GOAL OF THE EXERCISE: An exact copy of the lines of the listing below between the "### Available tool" line and the "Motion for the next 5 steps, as" line, both included, is the whole answer; please omit the pictures.

SUPPLIED DATA:
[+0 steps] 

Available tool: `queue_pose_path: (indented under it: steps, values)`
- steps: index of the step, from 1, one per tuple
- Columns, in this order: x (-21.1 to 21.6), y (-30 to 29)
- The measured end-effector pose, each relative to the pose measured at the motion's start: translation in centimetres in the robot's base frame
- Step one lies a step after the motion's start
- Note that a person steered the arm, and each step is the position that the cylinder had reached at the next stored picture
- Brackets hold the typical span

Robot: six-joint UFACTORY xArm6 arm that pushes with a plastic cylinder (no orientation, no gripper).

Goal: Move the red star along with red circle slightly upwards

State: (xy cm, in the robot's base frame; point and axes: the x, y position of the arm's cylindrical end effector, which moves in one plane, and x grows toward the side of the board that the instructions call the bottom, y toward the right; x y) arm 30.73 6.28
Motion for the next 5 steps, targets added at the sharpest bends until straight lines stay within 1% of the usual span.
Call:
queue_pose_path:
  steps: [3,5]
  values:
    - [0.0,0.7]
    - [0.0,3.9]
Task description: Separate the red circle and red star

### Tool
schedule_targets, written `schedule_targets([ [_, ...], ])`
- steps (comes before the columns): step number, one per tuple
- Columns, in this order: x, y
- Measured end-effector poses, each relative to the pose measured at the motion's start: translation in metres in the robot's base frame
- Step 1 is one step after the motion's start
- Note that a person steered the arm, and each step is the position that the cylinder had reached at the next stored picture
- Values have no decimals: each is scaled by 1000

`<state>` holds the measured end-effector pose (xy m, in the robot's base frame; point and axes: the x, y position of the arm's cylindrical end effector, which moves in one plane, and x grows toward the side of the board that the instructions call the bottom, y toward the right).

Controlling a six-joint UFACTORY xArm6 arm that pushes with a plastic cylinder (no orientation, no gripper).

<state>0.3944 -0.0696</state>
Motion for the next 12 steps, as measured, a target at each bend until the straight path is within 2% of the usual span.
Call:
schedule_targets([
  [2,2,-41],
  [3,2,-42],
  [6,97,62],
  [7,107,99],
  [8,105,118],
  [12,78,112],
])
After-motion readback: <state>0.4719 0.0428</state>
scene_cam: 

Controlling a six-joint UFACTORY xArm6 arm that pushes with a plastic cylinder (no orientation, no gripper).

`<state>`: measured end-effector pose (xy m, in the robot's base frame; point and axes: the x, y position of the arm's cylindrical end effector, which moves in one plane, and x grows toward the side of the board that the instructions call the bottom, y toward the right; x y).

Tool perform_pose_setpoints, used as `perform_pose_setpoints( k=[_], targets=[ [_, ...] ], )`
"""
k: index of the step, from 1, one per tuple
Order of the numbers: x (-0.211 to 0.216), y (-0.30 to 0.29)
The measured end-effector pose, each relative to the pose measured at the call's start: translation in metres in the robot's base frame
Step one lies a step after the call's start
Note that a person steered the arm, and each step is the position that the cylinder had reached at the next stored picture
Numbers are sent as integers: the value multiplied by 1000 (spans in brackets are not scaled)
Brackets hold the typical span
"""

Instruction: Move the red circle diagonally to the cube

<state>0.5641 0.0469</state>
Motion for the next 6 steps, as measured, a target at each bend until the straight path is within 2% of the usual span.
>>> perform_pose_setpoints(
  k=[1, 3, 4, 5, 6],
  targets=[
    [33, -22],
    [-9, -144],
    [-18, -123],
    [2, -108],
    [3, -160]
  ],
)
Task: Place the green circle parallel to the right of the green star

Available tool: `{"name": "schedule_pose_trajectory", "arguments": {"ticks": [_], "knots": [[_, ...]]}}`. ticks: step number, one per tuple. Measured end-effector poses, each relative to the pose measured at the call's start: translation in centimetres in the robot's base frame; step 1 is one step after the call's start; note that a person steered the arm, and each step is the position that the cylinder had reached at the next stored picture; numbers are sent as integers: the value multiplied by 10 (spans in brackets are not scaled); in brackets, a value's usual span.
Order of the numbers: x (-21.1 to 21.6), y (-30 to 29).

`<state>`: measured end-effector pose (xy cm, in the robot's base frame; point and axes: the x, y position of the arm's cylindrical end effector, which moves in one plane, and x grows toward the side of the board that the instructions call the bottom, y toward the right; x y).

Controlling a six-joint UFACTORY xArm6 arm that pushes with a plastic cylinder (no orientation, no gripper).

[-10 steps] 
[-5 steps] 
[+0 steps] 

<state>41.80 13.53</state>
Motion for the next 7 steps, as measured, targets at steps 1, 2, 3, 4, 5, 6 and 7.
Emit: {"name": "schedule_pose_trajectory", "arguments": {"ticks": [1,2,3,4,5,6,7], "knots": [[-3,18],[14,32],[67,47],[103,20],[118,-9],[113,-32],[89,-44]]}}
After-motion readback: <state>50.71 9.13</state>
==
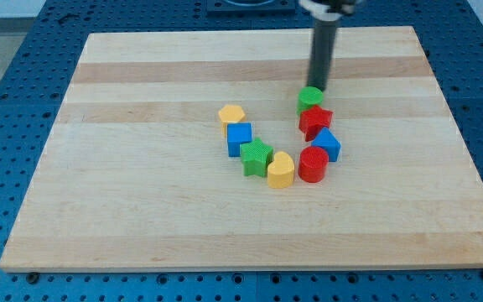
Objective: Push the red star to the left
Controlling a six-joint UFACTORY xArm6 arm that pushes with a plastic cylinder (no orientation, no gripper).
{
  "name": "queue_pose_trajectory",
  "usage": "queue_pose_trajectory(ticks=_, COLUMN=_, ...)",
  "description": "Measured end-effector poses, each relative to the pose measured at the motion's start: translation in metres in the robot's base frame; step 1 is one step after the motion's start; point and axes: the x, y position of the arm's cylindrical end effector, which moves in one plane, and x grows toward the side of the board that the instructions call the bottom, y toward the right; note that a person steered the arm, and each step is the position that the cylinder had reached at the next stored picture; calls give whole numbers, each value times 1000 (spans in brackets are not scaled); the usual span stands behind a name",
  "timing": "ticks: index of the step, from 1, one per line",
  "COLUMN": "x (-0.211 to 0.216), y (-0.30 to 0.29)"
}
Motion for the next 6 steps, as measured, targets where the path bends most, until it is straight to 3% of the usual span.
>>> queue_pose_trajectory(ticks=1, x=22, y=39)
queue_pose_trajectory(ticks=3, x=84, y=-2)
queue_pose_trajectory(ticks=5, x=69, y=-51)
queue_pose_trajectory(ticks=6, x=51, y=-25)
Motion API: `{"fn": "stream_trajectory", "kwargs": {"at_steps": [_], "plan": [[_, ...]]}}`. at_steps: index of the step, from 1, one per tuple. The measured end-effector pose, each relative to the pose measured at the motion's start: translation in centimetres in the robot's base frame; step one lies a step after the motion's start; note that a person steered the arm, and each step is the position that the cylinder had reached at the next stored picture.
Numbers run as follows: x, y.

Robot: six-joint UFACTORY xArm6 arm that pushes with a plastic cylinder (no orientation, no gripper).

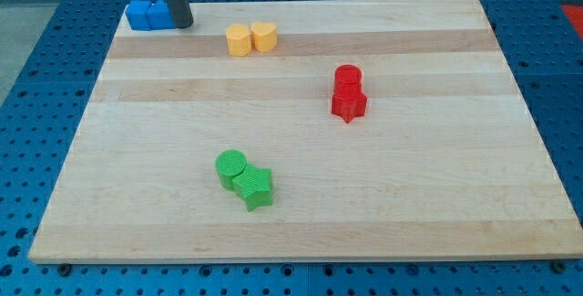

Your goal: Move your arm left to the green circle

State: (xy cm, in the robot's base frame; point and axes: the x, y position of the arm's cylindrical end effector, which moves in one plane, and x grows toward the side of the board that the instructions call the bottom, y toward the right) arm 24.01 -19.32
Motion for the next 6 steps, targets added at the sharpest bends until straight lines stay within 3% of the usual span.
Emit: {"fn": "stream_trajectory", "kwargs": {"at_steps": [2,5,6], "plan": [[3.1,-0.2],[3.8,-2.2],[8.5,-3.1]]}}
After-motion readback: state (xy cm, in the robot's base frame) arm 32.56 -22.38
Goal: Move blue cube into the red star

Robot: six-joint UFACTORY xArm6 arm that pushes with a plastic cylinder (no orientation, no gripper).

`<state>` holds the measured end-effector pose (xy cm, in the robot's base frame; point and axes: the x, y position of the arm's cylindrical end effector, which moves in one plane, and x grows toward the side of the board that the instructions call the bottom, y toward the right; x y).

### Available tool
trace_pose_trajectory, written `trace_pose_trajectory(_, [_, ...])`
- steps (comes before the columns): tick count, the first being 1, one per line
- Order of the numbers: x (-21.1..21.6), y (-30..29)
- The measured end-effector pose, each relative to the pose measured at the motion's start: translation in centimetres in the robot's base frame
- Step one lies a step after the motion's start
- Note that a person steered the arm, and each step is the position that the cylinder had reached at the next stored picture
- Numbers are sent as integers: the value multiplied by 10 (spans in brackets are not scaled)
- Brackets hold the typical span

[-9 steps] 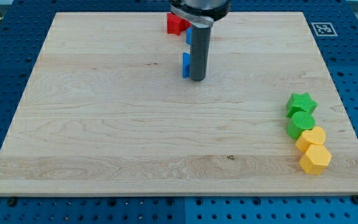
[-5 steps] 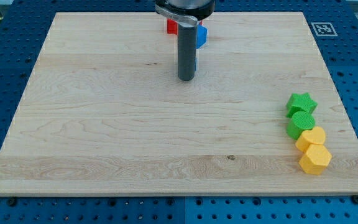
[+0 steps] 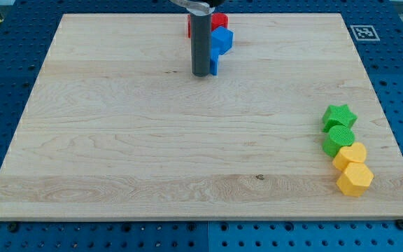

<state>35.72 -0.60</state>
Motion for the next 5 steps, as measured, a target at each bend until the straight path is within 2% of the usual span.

REPLY TO THE EXERCISE:
### Available tool
trace_pose_trajectory, written `trace_pose_trajectory(_, [_, ...])`
- steps (comes before the columns): tick count, the first being 1, one per line
- Order of the numbers: x (-21.1..21.6), y (-30..29)
- The measured end-effector pose, each relative to the pose measured at the motion's start: translation in centimetres in the robot's base frame
- Step one lies a step after the motion's start
- Note that a person steered the arm, and each step is the position that the cylinder had reached at the next stored picture
- Numbers are sent as integers: the value multiplied by 10 (spans in brackets are not scaled)
- Brackets hold the typical span

[-9 steps] 
[-5 steps] 
[+0 steps] 

<state>35.72 -0.60</state>
Motion for the next 5 steps, as measured, a target at each bend until the straight path is within 2% of the usual span.

Nothing more remains to be added to the answer.